Doch nun ist plötzlich alles anders.
Ja, das fängt schon damit an, dass Blogger:innen heute viel mehr Reichweite haben als Kulturredaktor:innen. Ins Bewusstsein von Männern wie Hans Benedek ist das noch gar nicht vorgedrungen.

Wie kommt es, dass der «alte weisse Mann» zum Feindbild des jungen Feminismus geworden ist?
Ich finde diesen Begriff schrecklich und würde ihn nie benutzen. Aber wenn man sich mal alte Talkshows anschaut, sagen wir aus den Neunzigern, und wie da mit weiblichen Gästen umgegangen wurde: David Letterman hat zum Beispiel mal die Haare von Jennifer Aniston in den Mund genommen. Er kam mit dem Gesicht immer näher an ihres heran, als wolle er sie küssen, und auf einmal zuzelte er dann an einer Haarsträhne von ihr. Man sah in ihrer Mimik ihr Entsetzen, aber sie lachte tapfer. Wäre heute undenkbar. Aber es gab ja nicht diesen einen Moment, in dem beschlossen wurde, ab Dienstag ist das verboten. Sondern die Zeiten haben sich nach und nach geändert, wir sind alle allmählich reingerutscht, und das haben eben manche noch nicht richtig mitbekommen.

Ich kenne sehr nette alte weisse Männer, die nun plötzlich unter Generalverdacht stehen.
Ja, die haben es tatsächlich gerade nicht leicht. Andererseits standen weisse, heterosexuelle Männer seit Jahrtausenden an der Spitze jeder Gesellschaft. Vielleicht ist es ausgleichende Gerechtigkeit, dass die nun auch mal ein Problem haben? Kennen Sie das Buch «The Apology» von Eve Ensler, der feministischen amerikanischen Autorin, die auch die «Vagina- Monologe» geschrieben hat?

Nein, erzählen Sie.
Ensler stellt darin die These auf, dass weisse, heterosexuelle Männer sich weniger in andere hineinversetzen können, weil sie immer überall die Chefs waren. Sie mussten sich nicht in andere hineinfühlen, da sie sowieso die Stärksten waren, das höchste Tier im System. Das fand ich einen interessanten Gedanken. Ich glaube, deshalb tun sich Männer mit den aktuellen Verände rungen schwerer als Frauen, die geübt darin sind, verschiedene Rollen einzunehmen.

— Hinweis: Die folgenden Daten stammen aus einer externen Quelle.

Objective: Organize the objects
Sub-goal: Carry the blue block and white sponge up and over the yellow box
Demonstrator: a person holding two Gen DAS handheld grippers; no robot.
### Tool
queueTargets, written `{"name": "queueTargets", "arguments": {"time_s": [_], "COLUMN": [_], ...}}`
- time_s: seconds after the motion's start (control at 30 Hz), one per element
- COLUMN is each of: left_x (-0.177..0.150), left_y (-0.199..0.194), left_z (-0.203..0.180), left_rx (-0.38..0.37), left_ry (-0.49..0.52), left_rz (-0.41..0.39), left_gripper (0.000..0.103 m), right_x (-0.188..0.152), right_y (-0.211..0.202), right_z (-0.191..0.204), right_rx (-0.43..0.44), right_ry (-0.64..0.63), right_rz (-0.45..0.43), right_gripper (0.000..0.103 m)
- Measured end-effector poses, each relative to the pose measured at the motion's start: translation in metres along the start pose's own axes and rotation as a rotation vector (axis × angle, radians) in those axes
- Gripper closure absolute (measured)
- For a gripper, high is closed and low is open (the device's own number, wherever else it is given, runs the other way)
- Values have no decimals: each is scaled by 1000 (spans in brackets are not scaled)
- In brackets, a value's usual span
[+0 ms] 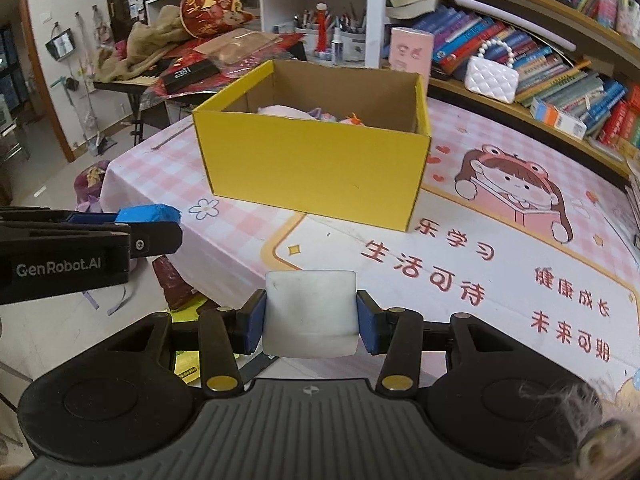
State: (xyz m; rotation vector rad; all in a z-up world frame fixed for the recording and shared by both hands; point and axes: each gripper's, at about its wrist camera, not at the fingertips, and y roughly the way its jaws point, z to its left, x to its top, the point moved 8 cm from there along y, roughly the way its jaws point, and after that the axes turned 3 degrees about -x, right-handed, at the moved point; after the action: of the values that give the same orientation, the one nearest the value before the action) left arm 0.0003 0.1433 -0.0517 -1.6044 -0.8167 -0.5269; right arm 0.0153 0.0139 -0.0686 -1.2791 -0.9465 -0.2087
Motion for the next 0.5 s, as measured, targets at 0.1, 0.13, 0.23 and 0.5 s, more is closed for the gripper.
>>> {"name": "queueTargets", "arguments": {"time_s": [0.1, 0.13, 0.23, 0.5], "left_x": [0, 0, 5, 62], "left_y": [3, 5, 7, 13], "left_z": [2, 3, 5, 17], "left_rx": [-3, -4, 2, 48], "left_ry": [-14, -19, -24, -14], "left_rz": [2, 3, -16, -132], "left_gripper": [64, 64, 64, 64], "right_x": [3, 3, 11, 82], "right_y": [3, 4, 8, 13], "right_z": [2, 2, 1, -13], "right_rx": [-3, -1, 3, -14], "right_ry": [-20, -26, -31, -10], "right_rz": [-1, -1, -22, -229], "right_gripper": [59, 59, 59, 60]}}
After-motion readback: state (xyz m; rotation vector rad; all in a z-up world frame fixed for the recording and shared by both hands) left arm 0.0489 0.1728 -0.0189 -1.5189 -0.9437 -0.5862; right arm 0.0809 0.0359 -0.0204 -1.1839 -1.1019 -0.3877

In unserer Zeitschrift gibt es den Fragebogen «Meins», in dem bekannte Persönlichkeiten über ihre Vorlieben Auskunft geben. Da wird auch nach einem «spirit animal» gefragt. Kürzlich schrieb uns eine Leserin, dass diese Frage «kulturelle Aneignung» sei. Sie meinte es gut, sie wollte uns vor einem Shitstorm bewahren.
Und wer sollte da beleidigt sein? Tiere?

Die Indianer beziehungsweise die Native Americans, wie man heute zu sagen pflegt. Offenbar haben sie den Begriff erfunden.
Das Problem bei solchen Reaktionen ist, dass nicht mehr unterschieden wird, ob etwas in herabsetzender Absicht geschieht oder nicht. In diesem Fall ist es doch ganz bestimmt keine Beleidigung der Kultur der Native Americans. Einen ähnlichen Fall habe ich kürzlich auf Instagram mitbekommen: Eine Frau, die einen Stoffladen hat, wurde der kulturellen Aneignung bezichtigt, weil in ihrer neuen Stoffkollektion ein Muster von traditionellen japanischen Kimonos dabei war. Ein Sturm der Entrüstung brach über die arme Frau herein, die gar nicht wusste, wie ihr geschah. Ich finde, das ist nicht sauber zu Ende gedacht. Gott sei Dank gibt es kulturellen Austausch. Wenn wir uns die Errungenschaften fremder Kulturen nicht aneignen dürften, würden wir in unseren Breitengraden doch noch immer in Höhlen wohnen und Wurzeln essen.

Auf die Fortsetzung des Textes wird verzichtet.